ASSIGNMENT | Find the string "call" in the material. Copy every line that has it.

─── DATA BLOCK

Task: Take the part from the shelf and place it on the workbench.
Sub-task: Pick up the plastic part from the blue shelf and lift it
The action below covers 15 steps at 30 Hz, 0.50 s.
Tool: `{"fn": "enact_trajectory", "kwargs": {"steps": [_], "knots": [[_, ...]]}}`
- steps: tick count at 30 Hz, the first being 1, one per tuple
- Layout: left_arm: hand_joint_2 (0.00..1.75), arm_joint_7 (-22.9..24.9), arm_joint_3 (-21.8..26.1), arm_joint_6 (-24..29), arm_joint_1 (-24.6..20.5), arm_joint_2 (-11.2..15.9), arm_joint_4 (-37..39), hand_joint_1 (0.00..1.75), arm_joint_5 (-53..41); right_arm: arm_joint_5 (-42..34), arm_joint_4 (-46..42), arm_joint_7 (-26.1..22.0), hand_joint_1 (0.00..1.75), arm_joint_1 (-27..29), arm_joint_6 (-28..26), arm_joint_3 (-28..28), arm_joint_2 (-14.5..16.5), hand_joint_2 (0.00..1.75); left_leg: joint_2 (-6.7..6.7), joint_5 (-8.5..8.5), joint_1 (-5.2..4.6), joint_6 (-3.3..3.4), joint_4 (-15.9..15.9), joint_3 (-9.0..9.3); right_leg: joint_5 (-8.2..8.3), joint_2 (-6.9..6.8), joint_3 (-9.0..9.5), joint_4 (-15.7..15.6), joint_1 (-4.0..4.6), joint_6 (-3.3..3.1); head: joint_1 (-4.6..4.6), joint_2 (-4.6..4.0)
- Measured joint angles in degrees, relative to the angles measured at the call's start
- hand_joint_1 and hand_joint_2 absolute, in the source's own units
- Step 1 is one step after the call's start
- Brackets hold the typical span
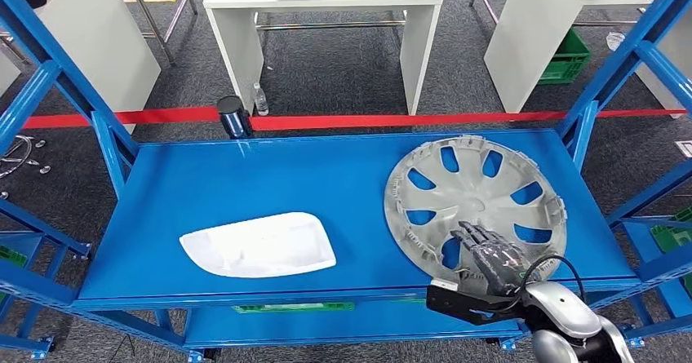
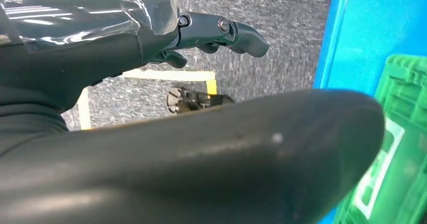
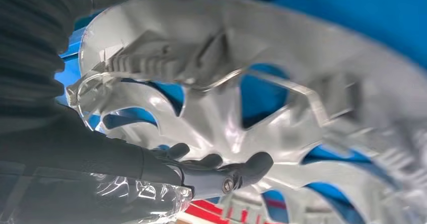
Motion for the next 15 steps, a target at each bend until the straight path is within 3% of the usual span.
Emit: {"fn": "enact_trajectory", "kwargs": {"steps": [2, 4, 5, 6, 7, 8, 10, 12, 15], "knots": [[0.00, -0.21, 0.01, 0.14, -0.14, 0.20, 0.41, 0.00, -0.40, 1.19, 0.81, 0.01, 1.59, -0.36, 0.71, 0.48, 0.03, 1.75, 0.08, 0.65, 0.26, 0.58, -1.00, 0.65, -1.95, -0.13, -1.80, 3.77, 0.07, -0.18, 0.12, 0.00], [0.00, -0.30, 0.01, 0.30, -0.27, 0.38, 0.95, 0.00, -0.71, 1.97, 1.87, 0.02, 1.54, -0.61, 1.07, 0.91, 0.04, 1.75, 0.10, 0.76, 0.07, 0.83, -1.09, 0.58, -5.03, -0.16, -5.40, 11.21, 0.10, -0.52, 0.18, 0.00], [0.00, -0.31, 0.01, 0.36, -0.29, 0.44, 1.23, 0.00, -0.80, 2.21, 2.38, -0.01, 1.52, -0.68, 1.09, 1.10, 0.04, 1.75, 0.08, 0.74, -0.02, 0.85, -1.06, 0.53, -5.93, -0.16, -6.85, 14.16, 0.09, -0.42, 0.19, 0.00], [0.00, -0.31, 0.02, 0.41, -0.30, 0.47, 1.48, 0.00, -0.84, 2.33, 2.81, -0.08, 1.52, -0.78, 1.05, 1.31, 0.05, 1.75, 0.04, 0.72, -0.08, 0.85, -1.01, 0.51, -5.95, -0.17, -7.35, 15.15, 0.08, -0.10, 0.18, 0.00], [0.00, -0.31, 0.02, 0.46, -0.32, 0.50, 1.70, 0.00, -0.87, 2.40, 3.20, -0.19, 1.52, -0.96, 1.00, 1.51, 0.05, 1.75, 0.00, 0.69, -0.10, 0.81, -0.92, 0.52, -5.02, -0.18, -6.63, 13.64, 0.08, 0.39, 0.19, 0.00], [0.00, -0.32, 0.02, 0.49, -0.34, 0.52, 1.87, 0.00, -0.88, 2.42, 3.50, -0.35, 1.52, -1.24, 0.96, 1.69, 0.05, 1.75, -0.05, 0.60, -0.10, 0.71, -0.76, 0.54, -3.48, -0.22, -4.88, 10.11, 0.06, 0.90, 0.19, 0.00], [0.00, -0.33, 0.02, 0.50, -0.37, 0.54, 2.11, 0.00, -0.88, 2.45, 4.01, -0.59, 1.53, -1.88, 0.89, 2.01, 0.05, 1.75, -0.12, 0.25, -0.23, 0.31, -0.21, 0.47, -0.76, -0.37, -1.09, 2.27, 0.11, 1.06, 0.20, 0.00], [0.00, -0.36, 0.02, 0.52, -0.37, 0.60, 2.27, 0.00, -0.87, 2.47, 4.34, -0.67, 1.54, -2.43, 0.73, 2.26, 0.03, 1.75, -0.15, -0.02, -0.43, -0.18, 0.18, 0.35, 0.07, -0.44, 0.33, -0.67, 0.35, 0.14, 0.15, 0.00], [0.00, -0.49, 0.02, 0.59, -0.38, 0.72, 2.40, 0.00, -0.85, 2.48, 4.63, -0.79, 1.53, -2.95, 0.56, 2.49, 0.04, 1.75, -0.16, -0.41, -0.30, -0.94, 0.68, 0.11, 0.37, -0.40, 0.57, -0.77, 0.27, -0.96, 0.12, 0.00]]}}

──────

ANSWER FOR THE TASK |
- Measured joint angles in degrees, relative to the angles measured at the call's start
- Step 1 is one step after the call's start

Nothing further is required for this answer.